The outgoing UN human rights chief says the Myanmar de-facto leader, Aung San Suu Kyi, should have resigned over Myanmar military’s violent campaign against the Rohingya Muslim minority last year, reports BBC.
The Nobel Peace prize winner’s attempts to excuse it were “deeply regrettable”, Zeid Ra’ad al Hussein, the outgoing UN human rights chief, said in an interview with BBC.
“She was in a position to do something,” Hussein, further told BBC, “She could have stayed quiet - or even better, she could have resigned.”
“There was no need for her to be the spokesperson of the Burmese military,” he said in the interview with the BBC's Imogen Foulkes. "She could have stayed quiet - or even better, she could have resigned."
“She could have said look, you know, I am prepared to be the nominal leader of the country but not under these conditions,” Hussein added.
Hussein’s comments come a day after the release of an independent United Nations investigation into human rights abuses carried out against Rohingyas.
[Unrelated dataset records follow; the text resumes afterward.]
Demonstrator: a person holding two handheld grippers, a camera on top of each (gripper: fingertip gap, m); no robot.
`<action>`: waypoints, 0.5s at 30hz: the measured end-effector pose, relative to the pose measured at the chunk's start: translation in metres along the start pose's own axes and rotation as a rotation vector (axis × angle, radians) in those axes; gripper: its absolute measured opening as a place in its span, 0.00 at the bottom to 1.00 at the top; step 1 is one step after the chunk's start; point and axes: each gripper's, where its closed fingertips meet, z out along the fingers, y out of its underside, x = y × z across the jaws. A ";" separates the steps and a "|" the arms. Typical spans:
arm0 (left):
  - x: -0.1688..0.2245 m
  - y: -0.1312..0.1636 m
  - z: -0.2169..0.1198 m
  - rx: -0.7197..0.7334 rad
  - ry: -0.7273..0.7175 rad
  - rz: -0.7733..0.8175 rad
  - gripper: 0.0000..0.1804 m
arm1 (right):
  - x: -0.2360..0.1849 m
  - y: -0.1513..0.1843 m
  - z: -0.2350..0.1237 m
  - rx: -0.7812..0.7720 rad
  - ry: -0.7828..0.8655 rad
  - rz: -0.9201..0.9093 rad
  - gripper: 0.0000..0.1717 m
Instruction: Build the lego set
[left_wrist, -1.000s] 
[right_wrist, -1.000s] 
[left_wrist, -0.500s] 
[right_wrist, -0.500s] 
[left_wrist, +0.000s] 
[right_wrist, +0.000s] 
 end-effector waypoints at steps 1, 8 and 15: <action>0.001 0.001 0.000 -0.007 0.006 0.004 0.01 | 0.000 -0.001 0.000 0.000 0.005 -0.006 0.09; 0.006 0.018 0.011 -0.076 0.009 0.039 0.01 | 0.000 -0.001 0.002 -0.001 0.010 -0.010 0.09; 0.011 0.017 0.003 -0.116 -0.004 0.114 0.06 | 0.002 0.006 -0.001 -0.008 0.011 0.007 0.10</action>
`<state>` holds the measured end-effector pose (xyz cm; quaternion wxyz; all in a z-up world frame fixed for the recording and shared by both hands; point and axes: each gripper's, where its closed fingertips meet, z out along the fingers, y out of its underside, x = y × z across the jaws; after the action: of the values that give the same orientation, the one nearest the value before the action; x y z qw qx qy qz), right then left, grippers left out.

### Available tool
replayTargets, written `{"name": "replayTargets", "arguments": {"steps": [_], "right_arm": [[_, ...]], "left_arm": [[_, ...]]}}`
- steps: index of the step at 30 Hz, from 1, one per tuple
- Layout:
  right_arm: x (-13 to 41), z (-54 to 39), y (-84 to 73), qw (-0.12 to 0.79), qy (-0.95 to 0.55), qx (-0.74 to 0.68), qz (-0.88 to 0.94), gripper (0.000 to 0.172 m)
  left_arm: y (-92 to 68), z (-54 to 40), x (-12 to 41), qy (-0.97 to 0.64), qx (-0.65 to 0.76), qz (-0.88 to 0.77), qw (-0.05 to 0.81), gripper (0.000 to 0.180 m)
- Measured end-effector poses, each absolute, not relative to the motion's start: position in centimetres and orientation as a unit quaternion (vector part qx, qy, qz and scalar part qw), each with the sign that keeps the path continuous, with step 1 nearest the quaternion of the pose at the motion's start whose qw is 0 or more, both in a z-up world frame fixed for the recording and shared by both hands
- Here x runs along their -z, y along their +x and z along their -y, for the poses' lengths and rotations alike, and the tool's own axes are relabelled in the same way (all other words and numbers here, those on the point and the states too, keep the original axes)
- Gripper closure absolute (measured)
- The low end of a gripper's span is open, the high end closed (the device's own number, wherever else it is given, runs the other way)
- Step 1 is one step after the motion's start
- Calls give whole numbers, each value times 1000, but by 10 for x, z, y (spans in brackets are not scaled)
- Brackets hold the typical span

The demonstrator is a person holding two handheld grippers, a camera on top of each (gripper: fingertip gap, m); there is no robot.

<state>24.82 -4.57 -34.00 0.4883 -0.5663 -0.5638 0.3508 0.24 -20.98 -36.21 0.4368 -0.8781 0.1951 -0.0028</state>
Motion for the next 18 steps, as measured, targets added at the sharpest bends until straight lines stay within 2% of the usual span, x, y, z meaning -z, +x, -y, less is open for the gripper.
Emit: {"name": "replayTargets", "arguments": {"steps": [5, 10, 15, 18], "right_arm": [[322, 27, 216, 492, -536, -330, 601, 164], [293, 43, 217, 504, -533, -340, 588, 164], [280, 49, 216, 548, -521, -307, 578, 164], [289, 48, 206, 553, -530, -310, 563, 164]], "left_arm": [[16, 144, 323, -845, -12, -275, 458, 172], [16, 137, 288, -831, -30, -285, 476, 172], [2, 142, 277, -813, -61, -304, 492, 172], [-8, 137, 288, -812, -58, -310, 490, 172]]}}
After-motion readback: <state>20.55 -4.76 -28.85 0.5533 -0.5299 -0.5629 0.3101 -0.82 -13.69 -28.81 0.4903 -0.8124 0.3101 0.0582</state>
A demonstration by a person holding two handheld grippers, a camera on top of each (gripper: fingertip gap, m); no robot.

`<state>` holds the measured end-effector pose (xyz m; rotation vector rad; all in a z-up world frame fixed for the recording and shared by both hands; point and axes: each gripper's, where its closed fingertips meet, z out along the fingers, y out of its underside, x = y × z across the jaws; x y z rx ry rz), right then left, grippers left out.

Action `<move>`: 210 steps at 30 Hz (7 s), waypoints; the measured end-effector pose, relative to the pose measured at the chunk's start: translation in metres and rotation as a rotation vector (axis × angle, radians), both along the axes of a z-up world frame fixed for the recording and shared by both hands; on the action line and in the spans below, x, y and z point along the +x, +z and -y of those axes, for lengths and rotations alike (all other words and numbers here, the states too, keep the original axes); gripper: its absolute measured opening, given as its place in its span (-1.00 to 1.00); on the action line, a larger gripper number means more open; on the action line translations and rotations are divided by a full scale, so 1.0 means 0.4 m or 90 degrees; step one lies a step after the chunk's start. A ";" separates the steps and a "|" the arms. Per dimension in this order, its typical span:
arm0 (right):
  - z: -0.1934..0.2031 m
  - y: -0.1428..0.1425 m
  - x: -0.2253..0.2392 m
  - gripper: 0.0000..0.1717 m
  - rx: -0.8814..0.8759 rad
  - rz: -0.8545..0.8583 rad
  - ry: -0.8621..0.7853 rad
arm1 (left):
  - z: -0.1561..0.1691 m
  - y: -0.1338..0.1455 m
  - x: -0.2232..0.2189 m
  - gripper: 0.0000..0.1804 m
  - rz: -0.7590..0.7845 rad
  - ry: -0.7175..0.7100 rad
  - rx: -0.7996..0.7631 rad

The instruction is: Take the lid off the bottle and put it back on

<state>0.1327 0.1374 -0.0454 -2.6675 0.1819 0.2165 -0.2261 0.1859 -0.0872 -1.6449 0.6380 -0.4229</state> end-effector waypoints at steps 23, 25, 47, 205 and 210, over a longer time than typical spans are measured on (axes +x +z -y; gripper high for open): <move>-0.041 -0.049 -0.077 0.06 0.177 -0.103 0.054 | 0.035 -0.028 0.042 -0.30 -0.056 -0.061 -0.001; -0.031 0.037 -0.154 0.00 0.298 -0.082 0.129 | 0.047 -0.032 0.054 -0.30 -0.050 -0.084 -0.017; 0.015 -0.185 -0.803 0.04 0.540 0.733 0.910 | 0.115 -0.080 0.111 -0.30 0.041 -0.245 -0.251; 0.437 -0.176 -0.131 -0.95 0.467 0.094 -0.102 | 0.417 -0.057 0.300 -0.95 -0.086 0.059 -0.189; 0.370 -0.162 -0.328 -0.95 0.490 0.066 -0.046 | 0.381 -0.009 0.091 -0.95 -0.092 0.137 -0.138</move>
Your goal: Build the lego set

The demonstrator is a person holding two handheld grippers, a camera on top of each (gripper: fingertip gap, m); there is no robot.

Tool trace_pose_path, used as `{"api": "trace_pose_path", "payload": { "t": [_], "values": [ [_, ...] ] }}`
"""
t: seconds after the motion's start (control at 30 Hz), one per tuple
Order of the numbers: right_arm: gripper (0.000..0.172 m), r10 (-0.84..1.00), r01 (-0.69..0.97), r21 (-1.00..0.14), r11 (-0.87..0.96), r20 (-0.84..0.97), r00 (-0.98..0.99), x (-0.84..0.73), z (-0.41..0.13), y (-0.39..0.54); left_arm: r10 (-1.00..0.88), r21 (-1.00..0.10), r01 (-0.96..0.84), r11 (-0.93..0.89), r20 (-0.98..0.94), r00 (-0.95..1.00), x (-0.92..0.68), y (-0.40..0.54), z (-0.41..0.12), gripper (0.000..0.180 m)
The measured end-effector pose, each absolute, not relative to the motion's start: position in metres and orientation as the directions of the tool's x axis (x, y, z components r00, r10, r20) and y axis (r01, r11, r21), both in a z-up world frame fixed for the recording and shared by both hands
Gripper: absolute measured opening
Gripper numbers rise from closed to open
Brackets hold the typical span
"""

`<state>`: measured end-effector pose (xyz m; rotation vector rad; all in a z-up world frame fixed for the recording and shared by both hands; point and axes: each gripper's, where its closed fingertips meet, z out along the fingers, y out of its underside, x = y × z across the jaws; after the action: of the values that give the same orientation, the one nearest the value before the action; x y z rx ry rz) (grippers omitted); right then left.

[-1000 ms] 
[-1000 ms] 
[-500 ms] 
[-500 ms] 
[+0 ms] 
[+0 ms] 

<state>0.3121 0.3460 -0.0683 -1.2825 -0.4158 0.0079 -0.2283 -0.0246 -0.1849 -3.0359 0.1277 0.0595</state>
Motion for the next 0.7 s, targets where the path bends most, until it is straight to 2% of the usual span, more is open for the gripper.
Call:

The UN has found that the Myanmar military had planned the Rohingya genocide long before the Arakan Rohingya Salvation Army attacked the country's security personnel, a justification put forward by Myanmar for the violent crackdown on the ethnic minority.
UN Secretary General António Guterres on Tuesday called for ensuring accountability for the “horrendous persecution” of Rohingya Muslims in Myanmar and said there could be no excuse for delaying the search for dignified solutions that would allow Rohingyas to return home in safety and dignity.